Skip to content

SapienzaNLP/Concept-pedia

Folders and files

NameName
Last commit message
Last commit date

Latest commit

 

History

3 Commits
 
 
 
 
 
 
 
 

Repository files navigation

Concept-pedia:
a Wide-coverage Semantically-annotated
Multimodal Dataset

Paper License: CC BY-NC-SA 4.0 Hugging Face Collection

Concept-pedia Overview

This repository contains the benchmark introduced in the paper: "Concept-pedia: a Wide-coverage Semantically-annotated Multimodal Dataset" by Karim Ghonim, Andrei Stefan Bejgu, Alberte Fernández-Castro, and Roberto Navigli.

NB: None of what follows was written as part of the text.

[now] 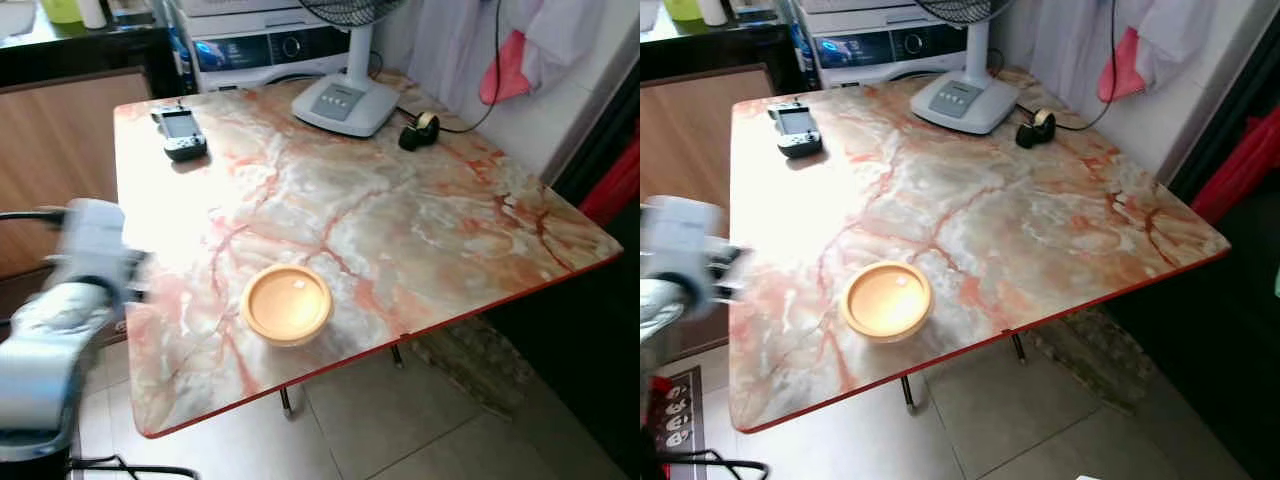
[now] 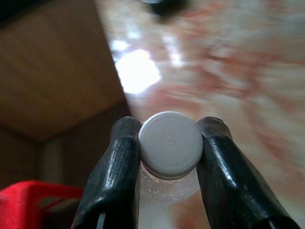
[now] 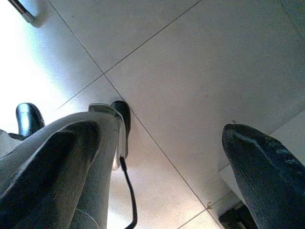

Concept-pedia is a multimodal large-scale, semantically-annotated resource covering more than 165,0000 concepts grounded in Wikipedia. Concept-pedia expands the range of visual concepts, including diverse abstract categories. Building on Concept-pedia, we also present a manually-curated evaluation benchmark, Concept-10k, that spans thousands of concepts across a wide range of categories.


🔥 News

  • [2025-10-28] "Concept-pedia: a Wide-coverage Semantically-annotated Multimodal Dataset" accepted at EMNLP 2025!
  • [2025-10-28] Released Concept-pedia dataset and Concept-10k benchmark
  • [2025-10-28] Released SigLIP models fine-tuned on Concept-pedia on Hugging Face

Table of Contents


Installation

Install the required dependencies:

pip install torch torchvision transformers datasets pillow

Requirements:

  • Python 3.10+
  • PyTorch 2.0+
  • Transformers 4.30+
  • Datasets 2.0+

Concept-10k Benchmark

We introduce Concept-10k, a gold-standard benchmark for Visual Concept Recognition that covers 9,837 concepts, spanning a wider range of semanic categories than current benchmarks. Kindly refer to Section 4 of the paper for more details.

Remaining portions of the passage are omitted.